Cutaway diagram of Earth's internal structure

In 1981, Garry C. Rogers of the Geological Survey of Canada speculated that earthquake swarms at McNaughton Lake (now called Kinbasket Lake) may be related to the Anahim hotspot. Rogers noted that if the seismicity is related to a hotspot the surface expression must be lagging 100 kilometres (62 miles) behind the passage of the hotspot. An alternative theory proposed by Rogers is that if the Anahim hotspot is located under the Wells Gray-Clearwater area, the stress field surrounding the hotspot must precede it by approximately 100 kilometres (62 miles).[12]

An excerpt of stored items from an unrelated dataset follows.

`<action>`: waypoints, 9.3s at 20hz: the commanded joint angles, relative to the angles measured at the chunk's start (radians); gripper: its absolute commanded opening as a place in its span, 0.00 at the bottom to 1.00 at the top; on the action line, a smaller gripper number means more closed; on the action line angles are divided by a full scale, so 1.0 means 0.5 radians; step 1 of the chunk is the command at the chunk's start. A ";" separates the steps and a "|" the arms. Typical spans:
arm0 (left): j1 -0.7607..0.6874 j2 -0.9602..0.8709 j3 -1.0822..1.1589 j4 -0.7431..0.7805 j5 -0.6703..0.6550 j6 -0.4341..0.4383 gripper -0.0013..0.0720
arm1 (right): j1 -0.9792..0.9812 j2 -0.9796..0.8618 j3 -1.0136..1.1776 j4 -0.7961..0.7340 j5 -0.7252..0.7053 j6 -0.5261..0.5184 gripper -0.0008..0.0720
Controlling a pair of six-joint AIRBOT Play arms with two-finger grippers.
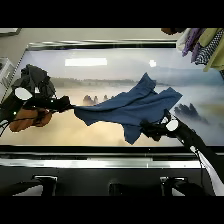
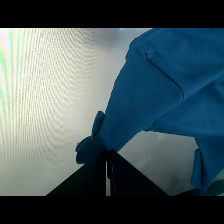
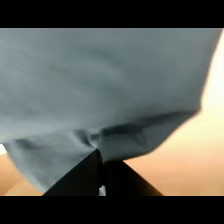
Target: Fold the clothes and pants, and hang the long-sleeved shirts on hangers.
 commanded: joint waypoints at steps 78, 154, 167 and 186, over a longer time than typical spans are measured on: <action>0.349 0.901 -0.987 0.397 -0.557 -0.192 0.74 | -0.465 -0.658 0.755 -0.243 0.993 -1.038 0.06; -0.162 -0.529 1.118 1.167 -0.910 -0.526 0.85 | -0.708 -0.919 2.018 -0.430 1.588 -0.863 0.62; -0.163 -0.008 0.208 1.321 -0.912 -0.466 0.85 | -0.722 -0.455 0.398 -0.253 1.061 -1.071 0.61; 0.806 0.565 -1.122 0.108 -0.415 0.168 0.85 | -0.597 -0.175 0.350 -0.047 0.930 -1.070 0.06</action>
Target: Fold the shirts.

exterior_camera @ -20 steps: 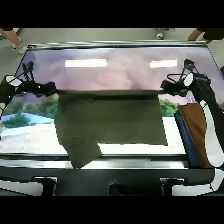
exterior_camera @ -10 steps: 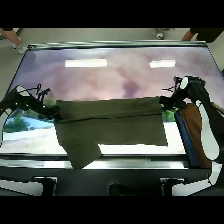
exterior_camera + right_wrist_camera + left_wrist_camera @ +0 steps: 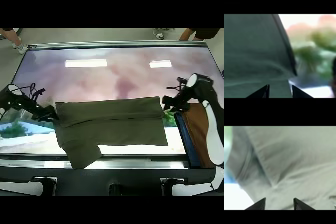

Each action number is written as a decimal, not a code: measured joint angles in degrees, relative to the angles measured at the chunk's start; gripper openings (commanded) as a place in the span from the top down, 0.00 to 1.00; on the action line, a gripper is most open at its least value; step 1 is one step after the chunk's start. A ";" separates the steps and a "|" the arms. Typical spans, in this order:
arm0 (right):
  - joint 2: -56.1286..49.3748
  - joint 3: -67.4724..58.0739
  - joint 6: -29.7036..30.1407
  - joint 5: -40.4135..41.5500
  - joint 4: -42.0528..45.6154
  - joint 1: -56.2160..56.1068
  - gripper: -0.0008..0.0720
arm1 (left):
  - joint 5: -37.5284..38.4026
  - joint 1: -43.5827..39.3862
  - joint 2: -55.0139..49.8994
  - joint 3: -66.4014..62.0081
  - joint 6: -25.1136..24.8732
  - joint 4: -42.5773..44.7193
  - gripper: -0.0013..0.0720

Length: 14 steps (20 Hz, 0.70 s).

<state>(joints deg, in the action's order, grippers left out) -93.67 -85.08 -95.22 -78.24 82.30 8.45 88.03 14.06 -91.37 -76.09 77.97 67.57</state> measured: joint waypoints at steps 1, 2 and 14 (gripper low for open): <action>1.05 0.13 0.37 -2.12 -0.09 1.57 0.47 | 0.83 0.98 1.57 0.70 0.00 -0.04 0.38; 2.01 0.52 0.72 -4.15 -0.09 3.06 0.47 | 1.40 1.84 3.39 2.32 0.00 -0.04 0.38; 10.95 15.87 3.76 -6.91 -4.37 7.30 0.47 | -13.68 4.28 27.74 48.65 -4.07 -8.74 0.39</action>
<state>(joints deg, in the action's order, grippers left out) -82.72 -69.21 -91.46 -85.14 77.93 15.75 74.35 18.35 -63.64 -27.44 73.91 58.83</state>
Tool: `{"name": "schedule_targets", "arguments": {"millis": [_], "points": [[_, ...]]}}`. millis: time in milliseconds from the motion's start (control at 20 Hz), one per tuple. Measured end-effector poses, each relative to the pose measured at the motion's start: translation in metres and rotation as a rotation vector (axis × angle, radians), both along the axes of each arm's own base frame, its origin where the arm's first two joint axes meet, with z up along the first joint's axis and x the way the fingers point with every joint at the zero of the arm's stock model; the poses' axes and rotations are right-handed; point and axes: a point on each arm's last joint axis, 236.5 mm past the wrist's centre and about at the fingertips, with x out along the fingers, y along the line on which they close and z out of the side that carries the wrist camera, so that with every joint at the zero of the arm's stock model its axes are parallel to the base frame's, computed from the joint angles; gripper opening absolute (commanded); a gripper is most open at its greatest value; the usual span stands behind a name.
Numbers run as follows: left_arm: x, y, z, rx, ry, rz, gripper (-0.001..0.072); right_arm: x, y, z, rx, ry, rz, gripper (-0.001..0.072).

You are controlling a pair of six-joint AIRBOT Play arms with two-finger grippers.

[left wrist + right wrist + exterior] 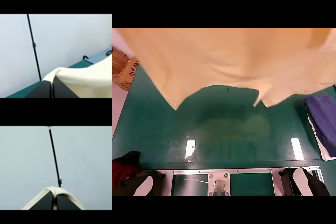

In 1987, Canadian volcanologist Catherine Hickson revealed that the Wells Gray-Clearwater volcanic field is not part of the Anahim Volcanic Belt, but rather a separate centre that most likely represents an area of lithospheric decompression melting caused by rifting along pre-existing crustal fractures. The Wells Gray-Clearwater volcanic field has since not been considered part of the Anahim Volcanic Belt and the Anahim hotspot is now believed to be in the area of Nazko Cone.[10]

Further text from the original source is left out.